Today we talk about Sour Grapes and Sweet Lemons, a book by Maria Gulczyńska-Baci published with our publishing house Europe Books.
Europe Books had the pleasure of interviewing the author Maria Gulczyńska-Baci to get to know her better, how she chose the title of her book Sour Grapes and Sweet Lemons, and what significant experience of her life find expression in her story.
Below you can find our interview. Take a seat and enjoy your reading!!!
- What are the crucial themes of this novel?
The main theme in this drama is the approach of two elderly personalities to their past and present. The perspective of a woman and of a man. Hence, we’ve got Bunia and Kicio and their self-descriptions through the things they say and the things they do. I wanted NOT to forget my grandparents, to describe their reality with humour but also with depth. Besides, in today’s times of lack of authority, other kinds of “masters of life” are sought, and my grandparents simply became intimate authorities in my attempt to write a private anthropological report on the culture of those years. It’s my sentimental tribute to remember them and to offer them our monument – a monument to (un)common people. It’s a complex family album with the themes of identity paradox and the Freudian interpretation of reality packed with Polish People’s Republic scenography and memories of the pre-war frivolity and post-war realisations. If these themes are of no interest to the reader – it can also be enjoyed as a comedy and a description of two elderly people whose banter makes you want to visit them for a cup of tea and join in the philosophical interpretation of life.
- What particularly significant experiences in your life find expression in your story?

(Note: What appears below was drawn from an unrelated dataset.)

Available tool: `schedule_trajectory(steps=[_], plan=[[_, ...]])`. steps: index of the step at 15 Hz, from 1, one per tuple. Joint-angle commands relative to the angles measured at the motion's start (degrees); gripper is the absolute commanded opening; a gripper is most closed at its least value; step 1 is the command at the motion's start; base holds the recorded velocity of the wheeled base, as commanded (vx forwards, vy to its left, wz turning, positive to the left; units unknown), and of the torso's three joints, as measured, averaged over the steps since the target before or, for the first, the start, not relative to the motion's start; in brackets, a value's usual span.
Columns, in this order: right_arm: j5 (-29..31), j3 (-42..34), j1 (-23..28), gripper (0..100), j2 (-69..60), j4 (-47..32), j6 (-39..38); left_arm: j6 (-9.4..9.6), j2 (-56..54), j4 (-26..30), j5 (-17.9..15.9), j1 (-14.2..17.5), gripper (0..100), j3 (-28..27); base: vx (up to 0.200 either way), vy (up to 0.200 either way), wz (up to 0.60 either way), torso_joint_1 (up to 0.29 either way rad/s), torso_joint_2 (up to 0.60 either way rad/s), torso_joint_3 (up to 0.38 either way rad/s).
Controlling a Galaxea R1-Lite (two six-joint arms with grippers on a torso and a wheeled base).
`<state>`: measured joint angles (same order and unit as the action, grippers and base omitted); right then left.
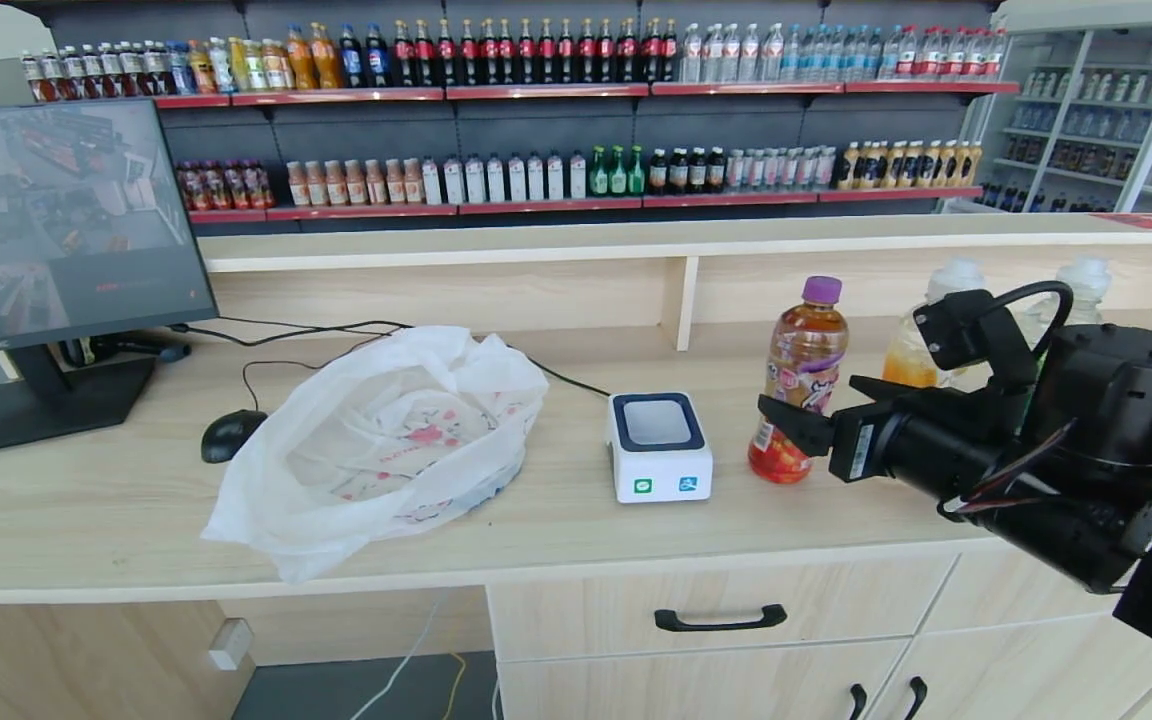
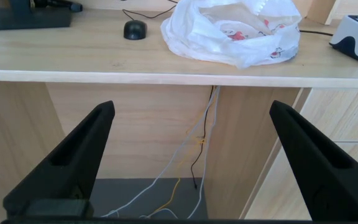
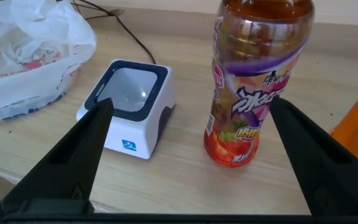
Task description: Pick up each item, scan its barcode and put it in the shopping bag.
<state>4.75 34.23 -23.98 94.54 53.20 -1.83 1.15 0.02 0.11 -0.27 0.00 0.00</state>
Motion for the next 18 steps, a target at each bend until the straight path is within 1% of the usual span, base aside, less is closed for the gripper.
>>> schedule_trajectory(steps=[1, 3, 4, 5, 11, 13, 16, 18], plan=[[1.22, -0.04, 0.25, 100, 3.02, 1.29, -0.02, 0.00, -0.02, -0.02, 0.00, 0.00, 100, 0.00, 0.000, 0.000, 0.00, 0.000, 0.00, 0.000], [2.63, 0.22, 0.25, 100, 5.22, 3.40, 0.07, 0.00, -0.02, -0.02, 0.00, 0.00, 100, 0.00, 0.000, 0.000, 0.00, 0.000, 0.00, 0.000], [5.00, 0.57, 0.25, 100, 6.36, 3.93, -0.02, 0.00, -0.02, -0.02, 0.00, 0.00, 100, 0.00, 0.000, 0.000, 0.00, 0.000, 0.00, 0.000], [6.14, 0.49, 0.34, 100, 7.68, 5.34, 0.07, 0.00, -0.02, -0.02, 0.00, 0.00, 100, 0.00, 0.000, 0.000, 0.00, 0.000, 0.00, 0.000], [6.50, -0.13, 0.69, 100, 9.35, 6.65, 0.07, 0.00, -0.02, -0.02, 0.00, 0.00, 100, 0.00, 0.000, 0.000, 0.00, 0.000, 0.00, 0.000], [7.46, 0.13, 1.48, 100, 10.14, 7.53, 0.25, 0.00, -0.02, -0.02, 0.00, 0.00, 100, 0.00, 0.000, 0.000, 0.00, 0.000, 0.00, 0.000], [7.73, 0.66, 1.48, 100, 12.34, 10.35, 0.33, 0.00, -0.02, -0.02, 0.00, 0.00, 100, 0.00, 0.000, 0.000, 0.00, 0.000, 0.00, 0.000], [9.04, 1.36, 1.48, 100, 14.45, 13.51, 0.33, 0.00, -0.02, 0.07, 0.00, 0.00, 100, 0.00, 0.000, 0.000, 0.00, 0.000, 0.00, 0.000]])
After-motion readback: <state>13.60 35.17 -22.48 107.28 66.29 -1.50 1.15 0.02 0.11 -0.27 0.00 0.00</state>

COVID-19 paradoxically made it possible for me to reflect on my past and my background to find backup and help me identify with the culture I represent and with the baggage I carry into my own marriage and culture I live in now. Turning forty just made me think about my grandparents and their private (hi)story. What I remember from my childhood in the times of the Polish People’s Republic (PPR) makes up the description and stories in this book. I go back nostalgically to those times and update my positive memories. I show the PPR with humour but not without intentional coincidences. For instance, Kicio’s PRL model armchair is very symbolic as it was his effective, durable and functional throne. I recollect typical Lech Wałęsa’s oxymorons or rhetorical puns and allusions. This play ends with Bunia’s favourite song: “Love will forgive you all” by Hanka Ordonówna so the readers can find themselves in the pre-war hit, just the way I remember singing it. I would like everyone, while entering that living room with a wall unit and an upholstered corner folding couch, historical and remembrance rarities of Polish design of those years, to experience as if they touched what it was for me when I was younger, to taste that granny’s ham, our symbol of the Polish national trait – familiarness. It’s a tribute to my memory of PPR and my grandparents so one big collection of general life experience from my past as such rather than particular bits.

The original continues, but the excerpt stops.